A growing political debate over how to revive the job market has its roots in a very basic predicament: Jobs disappeared during the recession on a scale not seen since the 1930s.
Worry about a "jobless recovery" needs to be understood in this context. If employment recovers slowly this time – as it did after the past two US recessions – it would be a much bigger problem than it was following slumps in 1991 or 2001. That's because there's a much bigger hole to fill.
More than 5 percent of US jobs have disappeared since the recession began in 2007, some 7 million in all. That compares with job losses in the neighborhood of 1.5 to 2 percent during the previous two recessions.
No wonder there's a lively discussion in Washington about whether the $787 billion stimulus plan is working and whether new tax credits or other policies could create jobs.
Not every forecaster believes job growth will be tepid over the next year or two. But the big risk is a worst-of-two-worlds outcome: That massive job losses – the kind last seen decades ago – will be coupled with the kind of lackluster rebound seen in more recent times.
How long to get back to normal?
The goal is not just to get those 7 million jobs back. First, the economy needs to stop losing jobs – a corner that may be turned early next year. By some estimates, the economy must then add about 125,000 jobs a month, or 1.5 million a year, to keep up with the natural rate of growth in the labor force.
What does that mean for getting back near a 5 percent unemployment rate?
Here's a back-of-the-envelope calculation: If jobs could grow at a mid-1990s pace of 3 million a year, it would take about five years. If jobs grow at a mid-2000s pace of 2 million a year, it would take a lot longer.
In the past, steep job losses have often been followed by strong rebounds in jobs. What's different today is a historic erosion of household wealth: households amassed record levels of debt in the past decade, and then saw the value of homes and stock portfolios tank.
Against this backdrop, economists say the number of jobs needed is more than the government can afford to engineer.
Consider that in May, the Obama administration gauged the likely impact of its record stimulus package as creating 6.8 million "job years" (one job existing for one year) during the 2009-2012 period.
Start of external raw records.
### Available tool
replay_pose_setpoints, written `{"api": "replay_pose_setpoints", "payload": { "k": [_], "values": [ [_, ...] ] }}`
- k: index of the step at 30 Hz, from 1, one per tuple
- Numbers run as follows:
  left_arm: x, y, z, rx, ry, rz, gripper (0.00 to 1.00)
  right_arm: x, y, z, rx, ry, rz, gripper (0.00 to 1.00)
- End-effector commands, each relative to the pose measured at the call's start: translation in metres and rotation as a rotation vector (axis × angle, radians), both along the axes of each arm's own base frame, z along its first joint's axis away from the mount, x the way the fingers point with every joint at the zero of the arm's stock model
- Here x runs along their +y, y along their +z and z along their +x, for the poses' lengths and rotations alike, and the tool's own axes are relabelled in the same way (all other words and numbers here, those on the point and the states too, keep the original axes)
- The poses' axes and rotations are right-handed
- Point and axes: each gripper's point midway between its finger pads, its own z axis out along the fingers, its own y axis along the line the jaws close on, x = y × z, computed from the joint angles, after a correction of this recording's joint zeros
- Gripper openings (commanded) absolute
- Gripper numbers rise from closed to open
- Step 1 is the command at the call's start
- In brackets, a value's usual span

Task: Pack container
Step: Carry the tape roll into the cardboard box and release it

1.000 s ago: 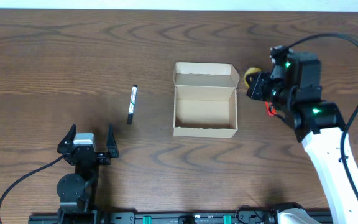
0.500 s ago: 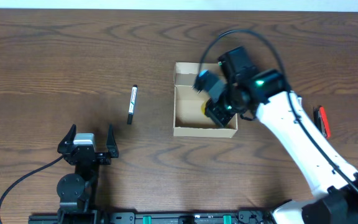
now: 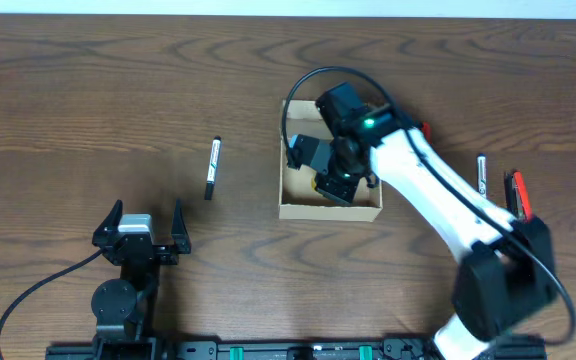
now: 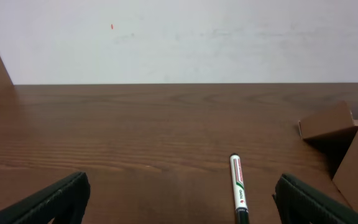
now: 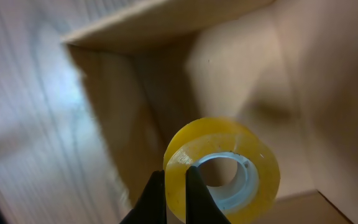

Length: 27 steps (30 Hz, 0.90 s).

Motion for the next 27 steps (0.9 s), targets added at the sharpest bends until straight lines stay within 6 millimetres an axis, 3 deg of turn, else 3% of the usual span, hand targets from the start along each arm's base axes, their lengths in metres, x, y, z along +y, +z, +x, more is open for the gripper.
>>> {"api": "replay_pose_setpoints", "payload": {
  "k": [1,6,14,16,17,18,23,27],
  "values": [
    [0.007,-0.018,-0.002,0.061,0.042,-0.005,0.95,0.001,-0.029,0.004,0.055,0.015,-0.027,0.01],
    [0.007,-0.018,-0.002,0.061,0.041,-0.005,0.95,0.004,-0.064,0.001,0.136,0.014,-0.041,0.01],
    [0.007,-0.018,-0.002,0.061,0.040,-0.005,0.95,0.008,-0.069,0.008,0.120,0.017,-0.025,0.01],
    [0.007,-0.018,-0.002,0.061,0.040,-0.005,0.95,0.008,-0.069,0.007,0.123,0.010,-0.026,0.18],
    [0.007,-0.018,-0.002,0.061,0.040,-0.005,0.95,0.008,-0.069,0.008,0.124,0.002,-0.026,0.32],
    [0.007,-0.018,-0.002,0.061,0.040,-0.005,0.95,0.008,-0.069,0.008,0.124,-0.006,-0.026,0.36],
    [0.007,-0.018,-0.002,0.061,0.039,-0.005,0.95,0.009,-0.062,0.008,0.118,-0.031,-0.021,0.37],
    [0.007,-0.018,-0.002,0.061,0.038,-0.005,0.95,0.011,-0.028,0.017,0.049,-0.042,0.018,0.37]
  ]
}}
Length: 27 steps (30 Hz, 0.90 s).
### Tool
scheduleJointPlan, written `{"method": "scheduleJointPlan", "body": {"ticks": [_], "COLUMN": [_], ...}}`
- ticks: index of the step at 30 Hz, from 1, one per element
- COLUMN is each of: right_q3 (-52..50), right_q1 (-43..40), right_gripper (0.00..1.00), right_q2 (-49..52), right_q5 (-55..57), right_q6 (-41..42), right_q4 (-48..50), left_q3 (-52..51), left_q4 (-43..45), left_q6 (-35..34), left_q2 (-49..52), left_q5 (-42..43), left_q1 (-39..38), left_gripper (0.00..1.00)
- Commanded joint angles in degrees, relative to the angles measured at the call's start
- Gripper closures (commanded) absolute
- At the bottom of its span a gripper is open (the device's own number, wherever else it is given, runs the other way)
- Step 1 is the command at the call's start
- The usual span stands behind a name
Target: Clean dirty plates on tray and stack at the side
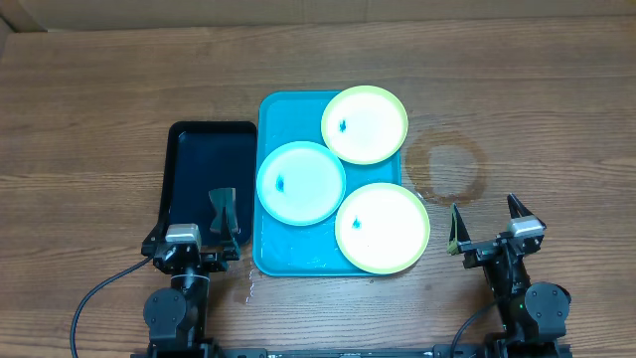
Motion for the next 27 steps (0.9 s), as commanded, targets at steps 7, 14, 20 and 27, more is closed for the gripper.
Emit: {"method": "scheduleJointPlan", "body": {"ticks": [7, 14, 20, 27], "right_q3": [-0.61, -0.61, -0.61, -0.61], "right_q1": [-0.2, -0.2, -0.2, -0.15], "right_gripper": [0.0, 0.0, 0.0, 0.0], "right_q2": [-0.44, -0.44, -0.44, -0.44], "right_q5": [-0.11, -0.11, -0.13, -0.61], "right_q6": [-0.07, -0.07, -0.07, -0.02], "right_q4": [0.26, 0.26, 0.26, 0.26], "left_q3": [-0.2, -0.2, -0.2, -0.2], "left_q4": [0.04, 0.07, 0.04, 0.07], "left_q6": [1.07, 1.07, 1.07, 1.03], "left_q2": [-0.39, -0.39, -0.39, -0.39], "left_q5": [-0.26, -0.26, -0.17, 0.0], "left_q1": [-0.28, -0.28, -0.28, -0.28], "left_gripper": [0.0, 0.0, 0.0, 0.0]}}
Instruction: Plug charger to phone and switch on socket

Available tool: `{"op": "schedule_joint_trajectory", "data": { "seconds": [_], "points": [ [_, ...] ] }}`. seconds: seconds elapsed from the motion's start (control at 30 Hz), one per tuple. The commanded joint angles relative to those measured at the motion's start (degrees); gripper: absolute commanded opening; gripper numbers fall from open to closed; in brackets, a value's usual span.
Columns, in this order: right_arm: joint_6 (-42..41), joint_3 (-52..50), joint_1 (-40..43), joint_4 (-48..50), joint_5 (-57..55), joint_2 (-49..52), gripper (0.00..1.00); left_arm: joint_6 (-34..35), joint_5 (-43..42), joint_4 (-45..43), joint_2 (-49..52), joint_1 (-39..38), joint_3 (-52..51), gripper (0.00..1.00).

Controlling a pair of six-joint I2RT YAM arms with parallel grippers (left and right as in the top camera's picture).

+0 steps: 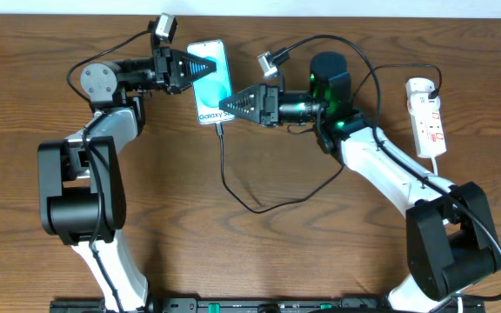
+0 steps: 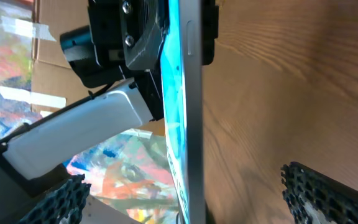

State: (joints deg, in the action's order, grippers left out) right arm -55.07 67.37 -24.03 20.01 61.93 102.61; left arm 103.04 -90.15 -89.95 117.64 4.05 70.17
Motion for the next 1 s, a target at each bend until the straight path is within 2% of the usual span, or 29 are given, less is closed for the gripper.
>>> {"op": "schedule_joint_trajectory", "data": {
  "seconds": [0.0,0.3,0.47,0.57,0.63,0.73,0.77,0.97],
  "points": [
    [0.9,0.7,3.5,0.2,3.2,0.0,0.99,-0.8,0.1,-0.3,-0.7,2.3,0.9,0.07],
    [0.8,0.8,10.0,0.9,7.4,0.0,0.99,-1.2,0.1,3.3,-0.7,6.7,0.9,0.07],
    [-1.2,0.8,11.2,3.9,9.1,0.0,0.99,-3.5,2.8,13.8,-0.7,8.5,0.9,0.07],
    [-2.3,0.8,11.2,5.5,9.8,0.0,0.99,-6.9,8.7,27.4,-0.7,9.1,0.9,0.07],
    [-2.4,0.8,11.2,5.6,10.6,0.0,0.99,-13.5,10.7,35.6,-0.7,9.1,0.9,0.07],
    [-2.4,0.8,11.2,5.6,11.5,0.0,0.99,-22.8,10.3,43.3,-0.7,9.0,0.9,0.07],
    [-2.3,0.8,11.2,5.6,11.6,0.0,0.99,-27.6,10.2,48.3,-0.7,9.0,0.9,0.07],
    [-2.3,0.8,11.2,5.6,11.8,0.0,0.99,-46.1,15.1,71.8,-0.7,9.0,0.9,0.07]
  ]
}}
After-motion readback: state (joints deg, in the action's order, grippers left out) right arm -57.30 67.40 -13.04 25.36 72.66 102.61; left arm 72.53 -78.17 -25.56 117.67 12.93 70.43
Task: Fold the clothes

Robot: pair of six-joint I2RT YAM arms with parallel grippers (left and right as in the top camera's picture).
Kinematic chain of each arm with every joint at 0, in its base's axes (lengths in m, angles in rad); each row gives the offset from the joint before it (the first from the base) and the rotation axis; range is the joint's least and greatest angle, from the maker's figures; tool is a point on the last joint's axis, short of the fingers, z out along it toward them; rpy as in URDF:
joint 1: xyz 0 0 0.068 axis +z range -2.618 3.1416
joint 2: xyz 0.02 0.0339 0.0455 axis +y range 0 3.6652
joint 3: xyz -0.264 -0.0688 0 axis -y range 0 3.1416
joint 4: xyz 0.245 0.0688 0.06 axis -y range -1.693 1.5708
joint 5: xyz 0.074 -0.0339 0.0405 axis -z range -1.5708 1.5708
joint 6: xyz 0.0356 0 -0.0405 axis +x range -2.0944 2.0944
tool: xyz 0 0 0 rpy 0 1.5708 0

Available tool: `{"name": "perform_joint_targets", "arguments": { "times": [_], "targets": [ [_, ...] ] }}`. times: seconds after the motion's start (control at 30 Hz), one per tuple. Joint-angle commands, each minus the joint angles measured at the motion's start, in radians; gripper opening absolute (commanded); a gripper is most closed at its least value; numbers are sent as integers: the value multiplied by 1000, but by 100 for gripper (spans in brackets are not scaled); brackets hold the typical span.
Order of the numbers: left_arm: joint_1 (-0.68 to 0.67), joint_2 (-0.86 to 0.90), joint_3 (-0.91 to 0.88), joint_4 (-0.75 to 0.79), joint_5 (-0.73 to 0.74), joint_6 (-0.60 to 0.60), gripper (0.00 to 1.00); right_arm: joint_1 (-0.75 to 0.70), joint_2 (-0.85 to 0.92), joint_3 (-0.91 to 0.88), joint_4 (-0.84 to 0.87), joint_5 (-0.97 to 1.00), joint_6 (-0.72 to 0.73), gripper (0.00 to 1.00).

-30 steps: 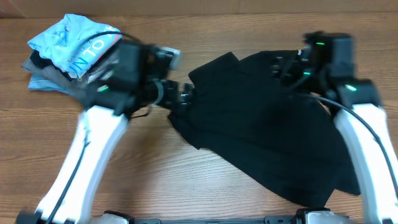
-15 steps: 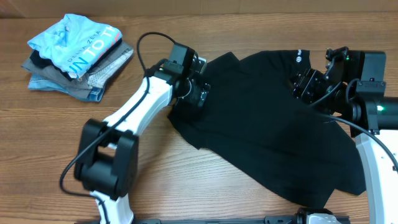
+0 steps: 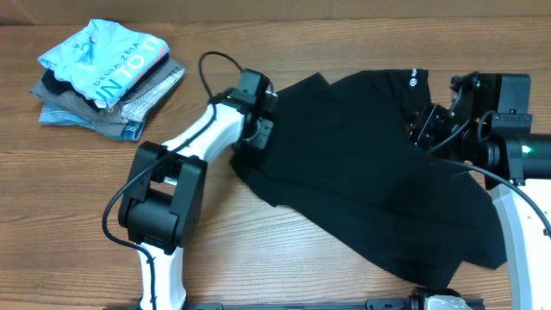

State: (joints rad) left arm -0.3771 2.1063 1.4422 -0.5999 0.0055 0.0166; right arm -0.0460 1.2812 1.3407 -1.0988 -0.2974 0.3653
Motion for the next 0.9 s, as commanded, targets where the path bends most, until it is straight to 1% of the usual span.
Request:
{"name": "perform_joint_targets", "arguments": {
  "times": [0.0, 0.13, 0.23, 0.33, 0.43, 0.47, 0.5, 0.53, 0.57, 0.6, 0.73, 0.8, 0.87],
  "targets": [
    [182, 43, -3, -76, -143, -69, 4, -2, 52, 7, -53, 132, 9, 44],
    [295, 22, 9, -136, -100, -79, 4, -4, 135, 5, -86, 206, 58, 44],
    [348, -9, 43, -188, -65, -103, 4, -17, 207, 5, -85, 227, 88, 45],
    [375, -61, 85, -227, -17, -98, 9, -41, 291, 5, -85, 230, 103, 45],
    [378, -122, 125, -251, 17, -80, 21, -76, 376, 5, -93, 230, 103, 45],
    [377, -157, 145, -261, 37, -64, 31, -96, 411, 5, -105, 230, 103, 45],
    [375, -177, 155, -266, 43, -64, 37, -119, 443, 5, -121, 231, 103, 45],
    [374, -203, 166, -273, 53, -64, 42, -137, 465, 5, -131, 235, 102, 45],
    [372, -223, 175, -280, 60, -64, 55, -156, 486, 3, -138, 238, 99, 45],
    [371, -249, 186, -289, 68, -64, 64, -185, 512, -4, -140, 237, 90, 45],
    [370, -327, 207, -315, 95, -64, 72, -285, 549, -53, -132, 245, 72, 47],
    [370, -361, 208, -326, 119, -64, 74, -340, 549, -103, -115, 263, 71, 56],
    [370, -389, 208, -340, 138, -64, 76, -385, 549, -158, -83, 261, 71, 59]
  ]
}}
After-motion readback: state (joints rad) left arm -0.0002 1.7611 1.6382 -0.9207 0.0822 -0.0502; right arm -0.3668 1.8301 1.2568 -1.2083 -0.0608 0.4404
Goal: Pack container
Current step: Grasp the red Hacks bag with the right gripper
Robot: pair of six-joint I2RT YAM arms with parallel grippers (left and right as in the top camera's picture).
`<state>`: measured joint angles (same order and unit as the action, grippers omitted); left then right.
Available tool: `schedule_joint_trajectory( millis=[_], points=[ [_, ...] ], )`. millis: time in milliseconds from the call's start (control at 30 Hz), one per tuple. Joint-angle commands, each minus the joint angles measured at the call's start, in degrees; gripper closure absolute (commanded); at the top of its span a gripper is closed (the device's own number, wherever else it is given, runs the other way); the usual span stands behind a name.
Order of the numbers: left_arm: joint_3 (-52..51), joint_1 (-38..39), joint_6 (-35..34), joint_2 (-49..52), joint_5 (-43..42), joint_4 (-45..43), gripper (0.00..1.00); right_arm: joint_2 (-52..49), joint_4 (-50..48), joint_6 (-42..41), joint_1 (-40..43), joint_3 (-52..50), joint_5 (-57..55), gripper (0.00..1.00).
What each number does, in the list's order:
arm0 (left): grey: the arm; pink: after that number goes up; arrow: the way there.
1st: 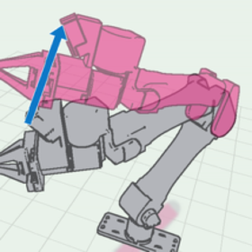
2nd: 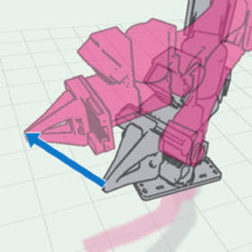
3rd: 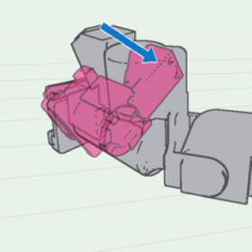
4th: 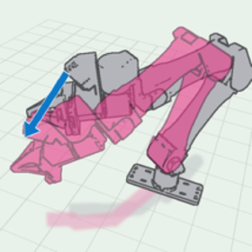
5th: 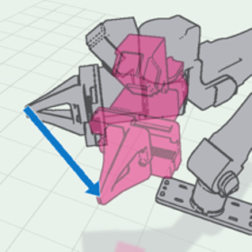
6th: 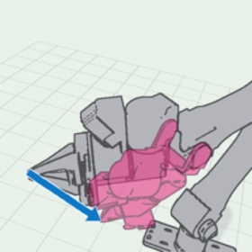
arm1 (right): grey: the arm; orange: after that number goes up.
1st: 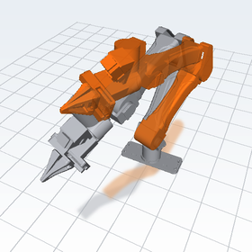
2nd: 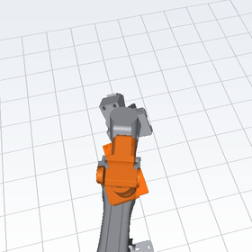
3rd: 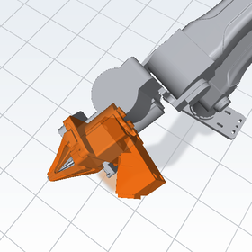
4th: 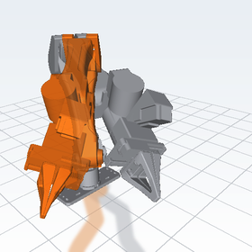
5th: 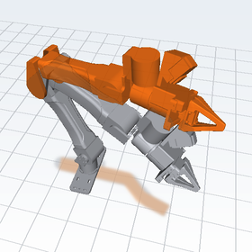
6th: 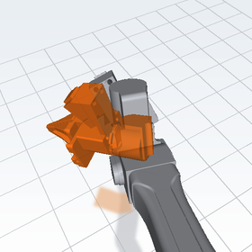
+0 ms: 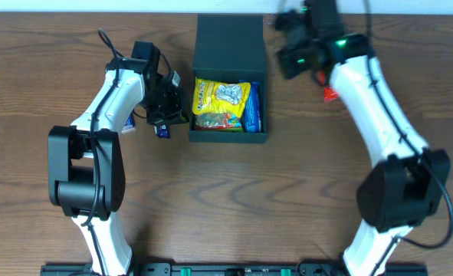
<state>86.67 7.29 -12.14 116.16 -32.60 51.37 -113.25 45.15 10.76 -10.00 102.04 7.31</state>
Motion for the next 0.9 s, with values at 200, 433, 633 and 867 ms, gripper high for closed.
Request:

Put differently, the stimulus is expected to generate jobs temporarily, peaking in 2010 at about 3 million jobs for that year.
Lawmakers weigh more fixes
The nation won't know for a while whether the stimulus will deliver on that estimate. But with the unemployment rate pushing near 10 percent, lawmakers are considering a range of additional policies.
• Extending the first-time homebuyer tax credit, worth up to $8,000.
• Extending unemployment benefits and health benefits for laid-off workers.
• Tax breaks for businesses that hire new employees or spend on new equipment and facilities.
• Additional federal spending on infrastructure, or aid to state governments.
"Under any plausible scenario, the effects of [additional] fiscal stimulus are still likely to fade in the second half of 2010," Alec Phillips, an economist at Goldman Sachs, wrote in a report Friday assessing these proposals. He said the proposals, depending on their sizes, might increase gross domestic product in 2010 by anywhere from 0.2 to 1.6 percent.
A central concern is whether fiscal stimulus will be effective at a time of high federal deficits, say some experts, since many businesses and consumers will factor in the likelihood of higher taxes down the road.
Republicans in Congress wrote letters this week to Mr. Obama and House Speaker Nancy Pelosi (D) of California, arguing that Democratic policies are hindering instead of helping in the quest for jobs. "Nearly 3 million private sector jobs have been lost in America since the 'stimulus' was signed into law," House Republican Leader John Boehner and colleagues said.
What's unknown, of course, is what the job market would look like without the stimulus. Republicans have proposed their own stimulus measures, centered around tax cuts for businesses and households, and reforms to bring down the cost of health insurance.
Some economists say that it's possible employment will pick up faster than expected.
"Large declines in both output and employment tend to give way to more rapid recoveries," he writes in a recent report. But even a recovery that surprises people for its strength, he said, doesn't mean a quick return to low unemployment rates of 5 percent.